The car ride was long, but he didn’t mind it. He liked the time alone to think, to picture the weekend ahead of him and all that would encompass it, and when nightfall had completely ettled around him with still an hour to go before his arrival, Kogami gave her a call.
“You’re late,” she greeted, as soon as she picked up. He could tell by her tone that she wasn’t upset; these days her own work hours were long and arduous, so she was probably still working.
“It’s alright,” she said, her sweet voice as kind as ever. If he could listen to nothing else for the rest of his life, he'd die a happy man. “I had reports to catch up on, anyway.”
A mental picture came to mind then, Akane sitting at her desk and typing away dutifully at the keys. He missed her hands. If he listened hard enough, Kogami could hear the very taps he pictured in the background.
“Are you hungry?” Her reply came in a knowing hum, long past the point of marveling at how he always could tell when food was on her mind. Sometimes he wondered why he bothered asking anymore – especially when his tardiness all but guaranteed her answer.
After a brisk tapping of his fingers on the GPS to add her favorite food stop in his route, Kogami asked, “Whose office are you stuck in this time?"
Akane, still clacking away at her keyboard, was quiet for the slightest of moments, though it was so quick that he had to wonder if it was his imagination.
“Same as last,” she said.
His fingers clenched silently against the steering wheel, eyes narrowing at the skyline.
"Aren't you too old to be getting jealous of something so trivial?”
Despite her attempt to stifle it, Kogami could hear her snicker on the other end of the call.
"Right, and I'm not starving." The car was on auto-pilot, but he laid his foot on the accelerator anyway, pushing the speed up a notch. "You should be more grateful, you know. We wouldn't be able to do this at all if not for him."
He had nothing to say to that, and Akane seemed to take pity on him then as she changed the subject.
“Alright,” she said, and in her voice he could hear her smile. He couldn't wait to see it in person. “I’ll be finished by then.”

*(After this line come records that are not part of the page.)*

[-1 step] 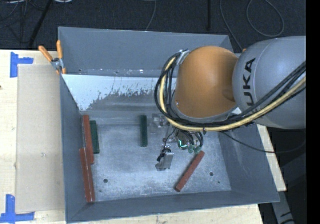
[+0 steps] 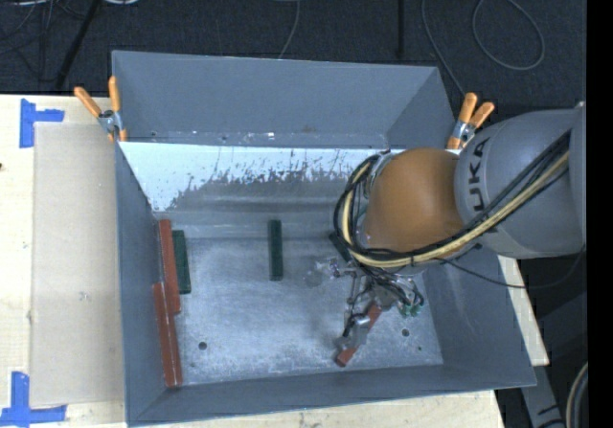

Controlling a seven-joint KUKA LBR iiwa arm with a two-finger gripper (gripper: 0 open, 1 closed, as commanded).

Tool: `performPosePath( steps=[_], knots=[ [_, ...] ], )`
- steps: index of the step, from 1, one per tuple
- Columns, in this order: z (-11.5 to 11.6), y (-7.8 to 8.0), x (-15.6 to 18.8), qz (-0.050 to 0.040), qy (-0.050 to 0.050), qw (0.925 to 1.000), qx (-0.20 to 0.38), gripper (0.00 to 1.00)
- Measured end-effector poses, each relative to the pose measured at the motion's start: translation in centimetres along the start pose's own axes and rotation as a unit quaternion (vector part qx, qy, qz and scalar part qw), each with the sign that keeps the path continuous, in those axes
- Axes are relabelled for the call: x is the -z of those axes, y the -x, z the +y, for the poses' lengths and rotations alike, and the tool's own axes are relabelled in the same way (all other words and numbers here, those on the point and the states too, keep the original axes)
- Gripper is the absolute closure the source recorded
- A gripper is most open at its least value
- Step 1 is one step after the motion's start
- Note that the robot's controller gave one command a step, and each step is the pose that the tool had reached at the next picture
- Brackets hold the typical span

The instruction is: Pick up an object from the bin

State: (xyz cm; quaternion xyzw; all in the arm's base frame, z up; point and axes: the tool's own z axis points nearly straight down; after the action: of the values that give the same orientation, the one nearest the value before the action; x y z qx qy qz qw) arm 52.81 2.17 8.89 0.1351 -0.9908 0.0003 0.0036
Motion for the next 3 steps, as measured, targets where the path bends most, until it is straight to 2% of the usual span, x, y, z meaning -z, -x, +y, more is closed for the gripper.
performPosePath(
  steps=[1, 2, 3],
  knots=[
    [-4.7, -2.8, 4.0, -0.0042, -0.001, 0.9993, -0.036, 0.0],
    [-7.0, -4.8, -2.0, -0.0005, 0.001, 0.9901, 0.14, 0.0],
    [-7.0, -4.7, -1.8, -0.0026, 0.0, 0.9903, 0.139, 1.0]
  ],
)
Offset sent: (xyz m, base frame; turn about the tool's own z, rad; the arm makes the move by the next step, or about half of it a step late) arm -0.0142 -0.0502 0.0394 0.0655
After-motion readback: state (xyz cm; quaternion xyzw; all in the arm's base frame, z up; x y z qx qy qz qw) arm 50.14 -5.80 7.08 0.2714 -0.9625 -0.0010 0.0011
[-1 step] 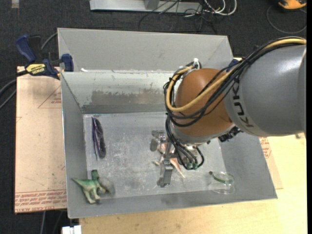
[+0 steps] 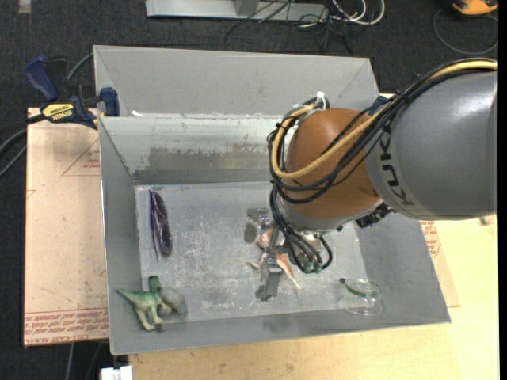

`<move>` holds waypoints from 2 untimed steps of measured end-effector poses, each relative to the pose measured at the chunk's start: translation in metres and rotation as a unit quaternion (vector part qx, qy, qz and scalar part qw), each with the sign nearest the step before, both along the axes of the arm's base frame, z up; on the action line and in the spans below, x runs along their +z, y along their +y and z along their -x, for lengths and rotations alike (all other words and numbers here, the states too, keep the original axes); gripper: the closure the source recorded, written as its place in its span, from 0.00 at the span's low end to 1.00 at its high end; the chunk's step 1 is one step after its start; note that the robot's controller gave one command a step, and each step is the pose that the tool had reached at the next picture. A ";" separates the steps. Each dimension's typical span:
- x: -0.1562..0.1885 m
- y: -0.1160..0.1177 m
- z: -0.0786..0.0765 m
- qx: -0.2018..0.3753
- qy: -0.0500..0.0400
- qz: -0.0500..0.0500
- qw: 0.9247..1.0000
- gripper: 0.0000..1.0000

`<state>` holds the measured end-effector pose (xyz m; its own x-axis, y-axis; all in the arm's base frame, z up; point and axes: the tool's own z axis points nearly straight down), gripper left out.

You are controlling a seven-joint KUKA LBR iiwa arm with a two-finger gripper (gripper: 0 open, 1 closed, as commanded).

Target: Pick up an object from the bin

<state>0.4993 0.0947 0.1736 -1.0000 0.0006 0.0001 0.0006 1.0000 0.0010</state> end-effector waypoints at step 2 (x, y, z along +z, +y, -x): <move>-0.063 -0.044 -0.087 -0.032 -0.004 -0.001 0.999 0.00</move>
Offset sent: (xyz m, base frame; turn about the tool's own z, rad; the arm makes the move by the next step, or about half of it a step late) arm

Walking in and out of the Ministry of Welfare’s building with leisure was something Kogami couldn't get used to. The memory of that privilege from his Inspector days was too long ago to resurface in any sense of familiarity, far buried beneath the cold walls of this prison and the mockery of waltzing into a locked paddy wagon in order to venture outside. Those days, too, were well behind him now, yet they hovered in looming as he stepped off the elevator, another ghost of his past that he'd likely never be rid of.
The smell of takeout dangling from his hands caught Akane’s attention before anything else, too focused on proofreading to hear the doors slide open or his heavy footsteps approaching her desk from behind.

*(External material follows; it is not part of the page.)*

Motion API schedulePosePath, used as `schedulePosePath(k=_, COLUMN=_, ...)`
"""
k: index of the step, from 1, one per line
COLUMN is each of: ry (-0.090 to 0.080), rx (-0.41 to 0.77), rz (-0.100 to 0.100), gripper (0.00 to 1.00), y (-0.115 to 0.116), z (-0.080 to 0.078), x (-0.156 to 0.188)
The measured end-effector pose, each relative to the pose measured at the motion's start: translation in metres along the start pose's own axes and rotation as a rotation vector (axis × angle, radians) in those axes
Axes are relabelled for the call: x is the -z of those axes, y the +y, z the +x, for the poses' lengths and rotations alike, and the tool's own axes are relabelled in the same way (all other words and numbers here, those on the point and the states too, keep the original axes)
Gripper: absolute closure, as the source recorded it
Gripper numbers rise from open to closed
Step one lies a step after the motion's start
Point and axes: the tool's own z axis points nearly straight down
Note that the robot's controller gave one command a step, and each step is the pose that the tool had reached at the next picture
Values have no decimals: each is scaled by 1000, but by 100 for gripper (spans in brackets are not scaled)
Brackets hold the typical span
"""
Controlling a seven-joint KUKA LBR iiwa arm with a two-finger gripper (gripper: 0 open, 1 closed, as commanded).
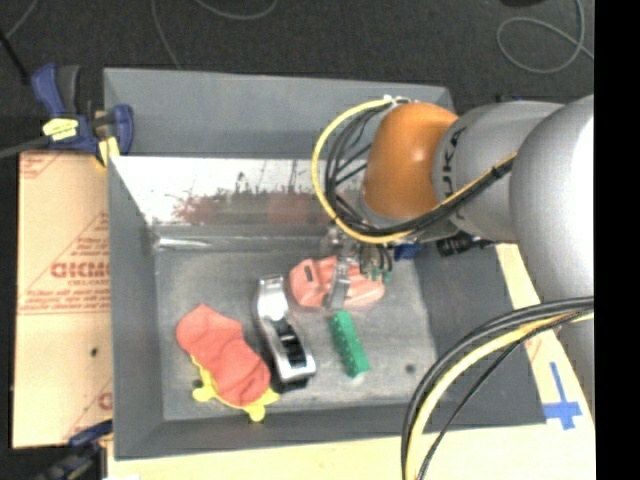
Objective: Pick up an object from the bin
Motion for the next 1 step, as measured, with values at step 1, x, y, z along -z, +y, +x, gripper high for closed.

“Twenty-six minutes,” Akane announced, though her eyes stayed fixed on the screen. “Impressive.” Kogami smiled, then ruffled the top of her head in greeting.

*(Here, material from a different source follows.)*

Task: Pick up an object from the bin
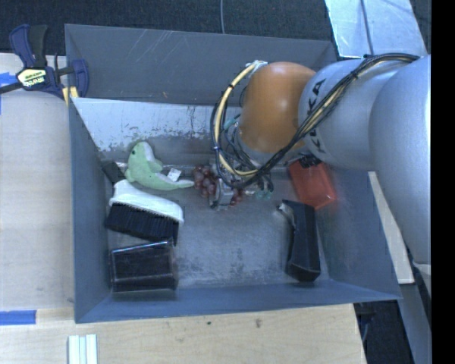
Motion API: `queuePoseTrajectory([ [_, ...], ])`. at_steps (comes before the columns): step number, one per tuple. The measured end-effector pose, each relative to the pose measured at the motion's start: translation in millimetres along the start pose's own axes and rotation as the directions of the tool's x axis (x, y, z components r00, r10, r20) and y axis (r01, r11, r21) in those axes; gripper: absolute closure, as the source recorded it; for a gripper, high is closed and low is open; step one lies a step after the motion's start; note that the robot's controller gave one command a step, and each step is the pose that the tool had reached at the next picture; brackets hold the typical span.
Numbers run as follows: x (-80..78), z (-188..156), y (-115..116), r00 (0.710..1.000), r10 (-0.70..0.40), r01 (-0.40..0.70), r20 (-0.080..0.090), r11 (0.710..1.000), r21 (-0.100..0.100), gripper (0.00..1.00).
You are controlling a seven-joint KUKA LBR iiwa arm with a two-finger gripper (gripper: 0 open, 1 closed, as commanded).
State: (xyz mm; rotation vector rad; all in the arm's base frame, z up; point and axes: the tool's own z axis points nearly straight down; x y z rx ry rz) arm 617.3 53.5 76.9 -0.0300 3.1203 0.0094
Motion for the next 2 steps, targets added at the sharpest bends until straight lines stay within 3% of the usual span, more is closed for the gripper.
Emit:
queuePoseTrajectory([
  [1, 3.9, -46, 2, 0.999, -0.031, 0.031, -0.008, 1.000, 0.002, 1.00],
  [2, -4.3, -133, -6, 0.999, -0.039, 0.039, 0.002, 0.999, 0.000, 1.00],
])
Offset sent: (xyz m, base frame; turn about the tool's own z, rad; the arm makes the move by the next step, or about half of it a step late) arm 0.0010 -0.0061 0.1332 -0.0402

While he waited for Akane to wrap up work, Kogami took his place in one of the exorbitantly upscale armchairs in the middle of the room, setting the bagged food down on a table far too luxurious for his taste. And when she was finally finished, Akane leaned back in her seat and stretched the ache from her arms, then stood to do the same with her legs. In that moment Kogami took note of the consequential upward shift of her skirt from sitting down for so long, revealing a sliver more of her thighs than usual, and he felt guilty a moment later when he realized he had been staring, as if willing the hosiery to disappear from her skin.
But she didn't bother to fix it, either, as she strode from the chair at her desk to the armchair across from him. It humored him to think she noticed his fixed gaze and decided to let him have the little treat – but knowing her, it was more likely the painfully casual air about her within his long-awaited company that made her pay no mind to it. Still, his mind liked to consider the alternative, considering what would eventually become of their night, as it always did.